Günümüzde ve İslâm’da kadın

Okuyucularımızdan Şulenur Yıldırım, bazı mütedeyyin bayanların bile dessâsâne propagandalara kapılarak İslâmın kadını yükselttiği mevkiden ve tanıdığı haklardan bîhaber olduğunu ifade ile biraz daha geniş bilgi istedi.

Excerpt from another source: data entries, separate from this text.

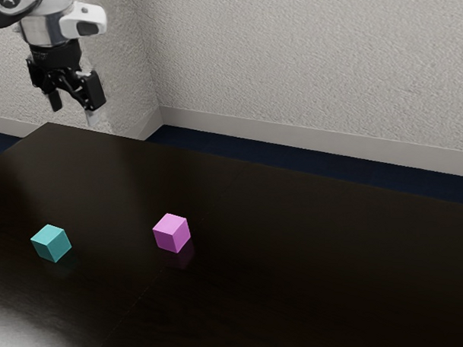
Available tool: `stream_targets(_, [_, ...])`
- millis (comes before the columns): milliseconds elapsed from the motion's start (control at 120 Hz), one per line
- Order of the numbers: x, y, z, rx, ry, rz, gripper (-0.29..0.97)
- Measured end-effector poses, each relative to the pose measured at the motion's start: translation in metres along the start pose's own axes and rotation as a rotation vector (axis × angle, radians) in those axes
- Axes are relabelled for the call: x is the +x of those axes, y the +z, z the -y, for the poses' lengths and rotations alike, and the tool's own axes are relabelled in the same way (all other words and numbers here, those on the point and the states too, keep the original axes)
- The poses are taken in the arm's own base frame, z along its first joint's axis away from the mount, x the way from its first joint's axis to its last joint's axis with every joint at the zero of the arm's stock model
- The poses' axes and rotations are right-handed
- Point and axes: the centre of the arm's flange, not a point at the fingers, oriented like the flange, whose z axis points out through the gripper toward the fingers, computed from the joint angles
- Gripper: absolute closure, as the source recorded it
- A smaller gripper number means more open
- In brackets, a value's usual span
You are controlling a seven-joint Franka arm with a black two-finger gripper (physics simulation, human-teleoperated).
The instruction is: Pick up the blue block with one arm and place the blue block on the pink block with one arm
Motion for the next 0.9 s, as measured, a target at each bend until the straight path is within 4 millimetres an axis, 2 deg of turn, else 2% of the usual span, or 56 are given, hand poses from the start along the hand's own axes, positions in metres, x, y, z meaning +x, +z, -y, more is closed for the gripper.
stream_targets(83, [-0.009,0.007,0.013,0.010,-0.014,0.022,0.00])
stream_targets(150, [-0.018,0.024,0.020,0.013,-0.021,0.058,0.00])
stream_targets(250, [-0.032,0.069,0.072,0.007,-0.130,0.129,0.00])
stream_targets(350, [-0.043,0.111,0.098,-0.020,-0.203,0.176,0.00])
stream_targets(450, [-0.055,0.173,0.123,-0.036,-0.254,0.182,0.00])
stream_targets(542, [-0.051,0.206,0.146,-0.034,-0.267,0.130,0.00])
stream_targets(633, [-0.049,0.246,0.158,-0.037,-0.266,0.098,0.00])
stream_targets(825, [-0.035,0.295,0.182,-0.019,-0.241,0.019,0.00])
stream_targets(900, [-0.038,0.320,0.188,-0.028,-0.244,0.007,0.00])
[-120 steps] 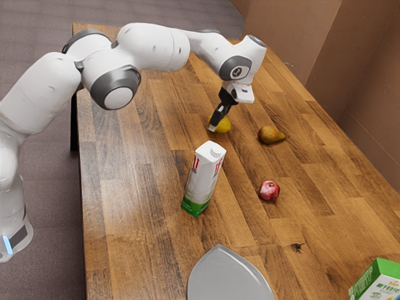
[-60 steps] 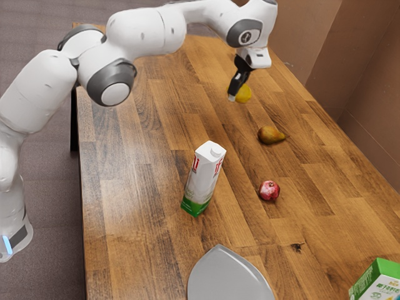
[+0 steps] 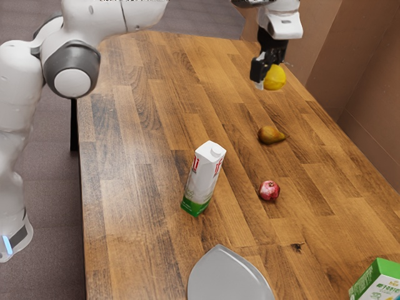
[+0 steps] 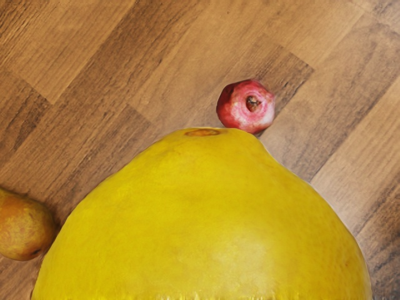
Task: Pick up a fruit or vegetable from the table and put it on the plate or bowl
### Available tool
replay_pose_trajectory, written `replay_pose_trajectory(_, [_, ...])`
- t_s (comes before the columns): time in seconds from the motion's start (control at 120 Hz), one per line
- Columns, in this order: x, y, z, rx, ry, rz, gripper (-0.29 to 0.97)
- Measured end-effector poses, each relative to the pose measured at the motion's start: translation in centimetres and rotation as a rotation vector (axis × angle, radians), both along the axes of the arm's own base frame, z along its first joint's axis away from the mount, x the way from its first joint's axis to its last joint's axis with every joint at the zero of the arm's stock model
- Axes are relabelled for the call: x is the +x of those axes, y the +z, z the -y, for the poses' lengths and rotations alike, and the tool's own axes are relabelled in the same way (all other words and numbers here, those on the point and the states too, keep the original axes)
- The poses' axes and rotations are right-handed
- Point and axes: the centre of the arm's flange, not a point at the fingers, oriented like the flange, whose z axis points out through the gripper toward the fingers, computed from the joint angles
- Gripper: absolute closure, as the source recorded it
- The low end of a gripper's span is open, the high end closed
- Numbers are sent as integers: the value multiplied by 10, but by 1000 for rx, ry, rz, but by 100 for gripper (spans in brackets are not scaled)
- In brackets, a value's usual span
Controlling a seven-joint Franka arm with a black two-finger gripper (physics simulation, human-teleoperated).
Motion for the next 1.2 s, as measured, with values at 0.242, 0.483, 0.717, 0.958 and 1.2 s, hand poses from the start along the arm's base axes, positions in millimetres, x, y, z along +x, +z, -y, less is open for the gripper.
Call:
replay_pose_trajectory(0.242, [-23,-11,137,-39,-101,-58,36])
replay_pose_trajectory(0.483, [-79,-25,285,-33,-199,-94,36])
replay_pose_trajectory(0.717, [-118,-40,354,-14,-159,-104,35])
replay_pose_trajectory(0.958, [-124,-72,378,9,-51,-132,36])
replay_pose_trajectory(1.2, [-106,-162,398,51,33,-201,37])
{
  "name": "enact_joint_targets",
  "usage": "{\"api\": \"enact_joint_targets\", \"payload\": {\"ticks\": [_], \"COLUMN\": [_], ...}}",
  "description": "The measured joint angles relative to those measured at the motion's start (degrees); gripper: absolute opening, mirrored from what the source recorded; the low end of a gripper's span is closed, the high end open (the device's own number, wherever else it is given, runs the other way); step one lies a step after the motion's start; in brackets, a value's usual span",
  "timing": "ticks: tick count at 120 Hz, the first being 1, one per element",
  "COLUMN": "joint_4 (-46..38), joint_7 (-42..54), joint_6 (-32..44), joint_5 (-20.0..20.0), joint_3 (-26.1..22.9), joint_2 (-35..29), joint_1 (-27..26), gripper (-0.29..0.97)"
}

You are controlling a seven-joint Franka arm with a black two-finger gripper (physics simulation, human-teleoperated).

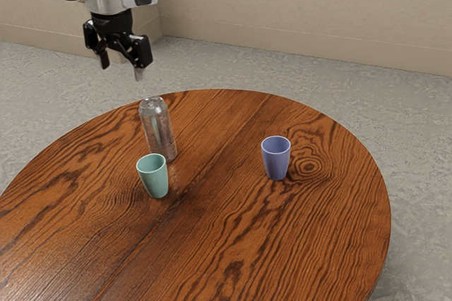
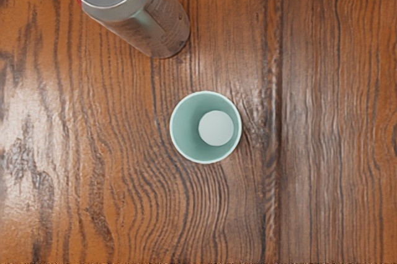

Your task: Place the left cup onto the right cup

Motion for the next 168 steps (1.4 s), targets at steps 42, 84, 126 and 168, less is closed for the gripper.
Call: {"api": "enact_joint_targets", "payload": {"ticks": [42, 84, 126, 168], "joint_4": [-2.28, -11.77, -14.65, -15.73], "joint_7": [0.11, -1.9, -6.09, -6.4], "joint_6": [0.59, 8.93, 16.95, 23.0], "joint_5": [-0.02, -2.07, -2.45, -2.62], "joint_3": [0.11, 0.28, 0.5, 2.08], "joint_2": [3.94, 4.88, 6.69, 10.33], "joint_1": [0.67, 0.73, 0.46, 0.79], "gripper": [0.68, 0.68, 0.68, 0.68]}}
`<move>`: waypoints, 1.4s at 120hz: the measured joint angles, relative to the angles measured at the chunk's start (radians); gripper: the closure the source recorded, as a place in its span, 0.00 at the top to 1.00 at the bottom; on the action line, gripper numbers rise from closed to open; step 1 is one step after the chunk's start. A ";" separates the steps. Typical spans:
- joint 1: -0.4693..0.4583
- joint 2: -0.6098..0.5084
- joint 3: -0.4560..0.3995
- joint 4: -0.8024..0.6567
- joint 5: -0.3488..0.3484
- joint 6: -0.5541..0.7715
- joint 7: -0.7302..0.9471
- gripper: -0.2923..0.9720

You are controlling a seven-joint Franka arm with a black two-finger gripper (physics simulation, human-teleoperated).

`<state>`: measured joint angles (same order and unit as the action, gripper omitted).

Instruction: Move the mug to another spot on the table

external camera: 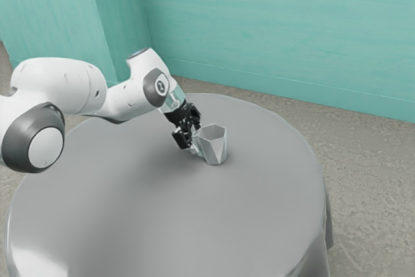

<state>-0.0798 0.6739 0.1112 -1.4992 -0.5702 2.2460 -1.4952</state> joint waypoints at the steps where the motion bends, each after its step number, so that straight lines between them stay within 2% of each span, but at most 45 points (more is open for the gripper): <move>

Medenî dünya diye bazılarının heveslendiği batıda, kadın modaya bir köledir, sömürü âletidir, reklâm ve para kazanma vasıtasıdır, sağlam bir yuvası yoktur, boşanmakta ve yalnızlığa terk edilmektedir vesâire… Çünkü, Batı’daki “kadın imajı” kültürü, değişmemiştir. Sadece, zamanın şartlarına ve tekniğe göre, biraz daha süslenmiştir. Yaklaşım yine aynı yaklaşımdır.

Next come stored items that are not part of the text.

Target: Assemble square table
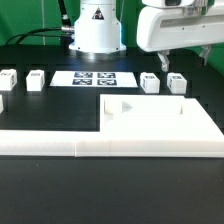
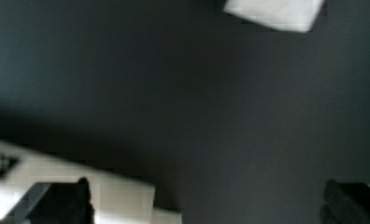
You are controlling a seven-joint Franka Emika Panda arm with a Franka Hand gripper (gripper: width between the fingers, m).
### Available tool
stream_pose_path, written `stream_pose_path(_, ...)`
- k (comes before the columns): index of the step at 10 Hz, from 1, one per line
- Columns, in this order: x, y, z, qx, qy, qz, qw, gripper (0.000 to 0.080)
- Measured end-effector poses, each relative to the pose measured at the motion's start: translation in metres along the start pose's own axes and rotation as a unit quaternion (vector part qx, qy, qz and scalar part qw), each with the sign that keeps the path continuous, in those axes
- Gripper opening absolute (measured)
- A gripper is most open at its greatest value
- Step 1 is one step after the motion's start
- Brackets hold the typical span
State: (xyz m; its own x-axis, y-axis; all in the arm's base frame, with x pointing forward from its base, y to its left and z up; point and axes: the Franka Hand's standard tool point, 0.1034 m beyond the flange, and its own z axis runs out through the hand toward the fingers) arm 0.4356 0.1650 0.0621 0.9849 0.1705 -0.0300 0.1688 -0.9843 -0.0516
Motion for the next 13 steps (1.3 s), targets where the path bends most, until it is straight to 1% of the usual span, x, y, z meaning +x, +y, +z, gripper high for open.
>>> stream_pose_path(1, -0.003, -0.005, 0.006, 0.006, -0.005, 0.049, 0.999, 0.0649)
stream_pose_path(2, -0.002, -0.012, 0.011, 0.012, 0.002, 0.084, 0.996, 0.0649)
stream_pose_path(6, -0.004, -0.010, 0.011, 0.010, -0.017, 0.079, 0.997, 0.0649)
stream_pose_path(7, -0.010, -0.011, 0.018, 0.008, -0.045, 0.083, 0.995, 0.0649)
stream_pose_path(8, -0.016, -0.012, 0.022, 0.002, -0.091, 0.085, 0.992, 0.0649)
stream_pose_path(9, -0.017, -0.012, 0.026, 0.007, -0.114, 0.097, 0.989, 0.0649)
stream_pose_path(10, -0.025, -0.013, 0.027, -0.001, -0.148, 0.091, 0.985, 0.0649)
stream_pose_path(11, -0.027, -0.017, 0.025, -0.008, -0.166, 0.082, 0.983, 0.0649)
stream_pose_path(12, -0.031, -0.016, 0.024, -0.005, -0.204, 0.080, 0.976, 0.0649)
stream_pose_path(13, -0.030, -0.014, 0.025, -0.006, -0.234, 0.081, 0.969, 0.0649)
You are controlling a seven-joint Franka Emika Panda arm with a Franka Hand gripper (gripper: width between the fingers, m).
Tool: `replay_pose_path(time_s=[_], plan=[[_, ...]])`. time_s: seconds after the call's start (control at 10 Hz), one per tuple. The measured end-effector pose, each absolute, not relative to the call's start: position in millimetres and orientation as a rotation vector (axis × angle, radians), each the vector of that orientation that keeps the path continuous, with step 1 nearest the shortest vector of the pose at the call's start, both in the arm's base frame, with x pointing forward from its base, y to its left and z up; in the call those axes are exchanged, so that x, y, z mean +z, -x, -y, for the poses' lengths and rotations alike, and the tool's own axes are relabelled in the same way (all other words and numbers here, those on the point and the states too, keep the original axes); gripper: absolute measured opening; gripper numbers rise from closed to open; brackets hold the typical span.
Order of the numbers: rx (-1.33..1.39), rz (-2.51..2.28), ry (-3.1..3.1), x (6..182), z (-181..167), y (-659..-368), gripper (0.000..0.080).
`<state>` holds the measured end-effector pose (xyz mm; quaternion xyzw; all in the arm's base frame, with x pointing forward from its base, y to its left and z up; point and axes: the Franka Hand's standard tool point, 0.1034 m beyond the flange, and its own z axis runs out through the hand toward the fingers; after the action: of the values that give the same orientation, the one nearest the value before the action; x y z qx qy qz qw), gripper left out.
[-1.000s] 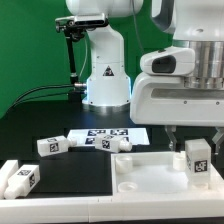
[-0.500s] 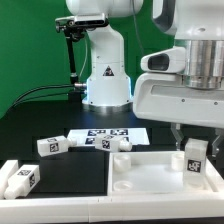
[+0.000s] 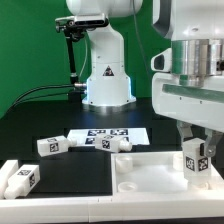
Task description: Assemble one leg
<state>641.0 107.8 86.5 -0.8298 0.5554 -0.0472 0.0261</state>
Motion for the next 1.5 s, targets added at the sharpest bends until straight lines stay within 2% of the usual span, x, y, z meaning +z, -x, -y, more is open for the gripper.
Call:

Bırakınız geçmiş çağları; ne yazık ki, bugün bile, nâzik ve nâzenin olan kadın, teknolojinin insafsız çarkları arasına atılmış; moda ve modacıların kulu, kölesi olmuş. Kazandıkları da yine moda, kozmetik mamuller vesâire ile ellerinden alınmaktadır. Öte yandan erkekle aynı işte çalıştırılıyorlar, ama eşit ücret almıyorlar. İş yerlerinde tâcize uğruyorlar. Yuvalarına dönmenin hasreti içindedirler.

* İslâm, kadının üzerindeki “Cennet’ten kovduran” lânetini kaldırmıştır: İslâma göre, şeytan her ikisini birden aldatmıştır, bazı âyetlere göre hatâ sadece Hz. Âdem’e isnad edilmiştir, her ikisi tevbe etmiş ve tevbeleri kabul edildiği haber verilmiştir.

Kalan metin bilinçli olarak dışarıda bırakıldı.